Already in hospitals, deficiencies multiply. José Félix Oletta, former Minister of Health, said to the AFP In March, only 35 percent of the country’s hospitals had running water, and 90 percent then lacked a protocol for the coronavirus, according to a survey by the NGO Health Doctors.

Oletta estimated that in a “moderate, mild” scenario, the country would see between 1,000 and 1,500 hospitalizations. However, among the 46 hospitals that the regime ordered to combat the pandemic, there are 206 intensive care beds..

Jan Egeland, secretary-general of the Norwegian Refugee Council, equated Venezuela with Syria and Yemen and is forecasting a disaster. “There will also be a carnage when the virus reaches regions of Syria, Yemen and Venezuela where hospitals have been destroyed and health systems have collapsed.“, He said.

However, it is difficult to quantify the impact of the pandemic in the country. Not only due to the inability of citizens to access care, but also due to the lack of transparency of the regime in providing figures. As of Tuesday afternoon (local time), 189 positive cases and nine deaths have been reported.

The regime reported the first positive case in the Caribbean country on March 13. Since then, the figures in the daily balances have been increasing drop by drop. And beyond the structural crisis and the consequent ruin of the country’s health system, the regime claims to have the pandemic under control.
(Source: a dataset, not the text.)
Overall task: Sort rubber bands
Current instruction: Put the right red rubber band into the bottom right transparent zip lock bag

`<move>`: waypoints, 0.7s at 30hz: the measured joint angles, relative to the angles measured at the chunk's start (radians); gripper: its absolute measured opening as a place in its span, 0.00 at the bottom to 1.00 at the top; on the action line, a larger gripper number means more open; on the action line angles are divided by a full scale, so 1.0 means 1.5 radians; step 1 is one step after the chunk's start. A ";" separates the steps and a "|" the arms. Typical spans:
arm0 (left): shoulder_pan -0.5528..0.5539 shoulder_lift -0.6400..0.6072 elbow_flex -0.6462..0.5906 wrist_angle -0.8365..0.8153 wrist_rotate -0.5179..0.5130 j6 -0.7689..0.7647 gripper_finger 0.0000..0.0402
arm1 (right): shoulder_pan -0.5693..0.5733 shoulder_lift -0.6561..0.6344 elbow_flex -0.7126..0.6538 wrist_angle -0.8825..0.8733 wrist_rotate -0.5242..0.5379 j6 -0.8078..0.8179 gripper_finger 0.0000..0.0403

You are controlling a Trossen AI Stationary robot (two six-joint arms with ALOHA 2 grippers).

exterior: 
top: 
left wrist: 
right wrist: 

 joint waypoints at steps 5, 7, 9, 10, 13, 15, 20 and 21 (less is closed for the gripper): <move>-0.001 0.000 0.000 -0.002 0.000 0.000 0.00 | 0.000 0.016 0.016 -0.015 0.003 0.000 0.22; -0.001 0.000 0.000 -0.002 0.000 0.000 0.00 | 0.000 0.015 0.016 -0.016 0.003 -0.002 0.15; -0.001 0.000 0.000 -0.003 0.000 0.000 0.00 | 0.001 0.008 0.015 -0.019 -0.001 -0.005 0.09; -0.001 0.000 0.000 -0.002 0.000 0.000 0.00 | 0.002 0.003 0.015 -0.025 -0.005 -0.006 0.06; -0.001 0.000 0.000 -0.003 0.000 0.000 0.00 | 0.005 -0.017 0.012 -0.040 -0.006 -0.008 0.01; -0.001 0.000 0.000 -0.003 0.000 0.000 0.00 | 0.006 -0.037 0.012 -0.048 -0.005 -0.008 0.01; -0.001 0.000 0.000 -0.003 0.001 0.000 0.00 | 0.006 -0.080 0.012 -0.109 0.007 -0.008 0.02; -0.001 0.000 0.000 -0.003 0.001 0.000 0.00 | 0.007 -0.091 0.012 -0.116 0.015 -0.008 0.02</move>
“For the first time the curves cross, we have more cases recovered than positive cases,” reported the sector vice president for Communication, Culture and Tourism, Jorge Rodríguez.

China and Iran, also accused of manipulating figures, are almost the only two countries with thousands of cases that claim to have been able to invest the number of recoveries with active cases. Germany was only able to do so in recent days.

The recovery rate also raises questions. Despite the collapse of the system, the regime assured that the percentage of patients discharged is 53%, almost eight times higher than that of Colombia (7%) and 66 times higher than that of Brazil. So does the amount of diagnostic tests that it claims to have done in the population.

According to the same figures, in Venezuela 6,377 tests have been carried out per million inhabitant, an amount equivalent to about 25 thousand tests per day. In comparison, the UK took several weeks to raise the daily number of diagnoses to more than 10,000, and its total goal is to reach 20,000 per day, a goal that it has not yet reached.

According to a portal report Cocuyo effect, Venezuela it has a laboratory to carry out the tests, while Chile has 49 and Colombia with 40. These sites are necessary for the most accurate PCR diagnoses. Instead, the majority of tests that were donated by China are considered “fast”. These are recommended by the WHO only for follow-up but not for confirmation, because they can give false positives or false negatives.

However, the figures contrast with a UN report. Published at the end of March, it indicated that 1,779 tests had been carried out, about 99 daily and about 56 per million inhabitants, one of the lowest diagnostic rates in the world. Taking this figure into account, the number of daily tests that should have been carried out since then would be extremely high..

Regarding the proportional figures for fatalities, the reported differences also contrast with the rest of the region. The ministry ensures that it stands at 0.3 deaths per million inhabitants, by far the lowest figure on the continent: Brazil reports around 5.9 deaths per million; Chile marks 4.3; Ecuador, 19.5; and Argentina, 2.1.

On April 11, Maduro extended the state of alarm decreed on March 13 for 30 days, a decision that involves prolonging a national quarantine that, for a majority of the population, exacerbates the already high food risks.

According to a survey by the World Food Program (WFP), dependent on the United Nations (UN), one in three people in Venezuela he already had difficulties in bringing food to the table and consuming the necessary nutritional minimums. The figure represents a total of 9.3 million people suffering from what is known as moderate or severe “food insecurity”.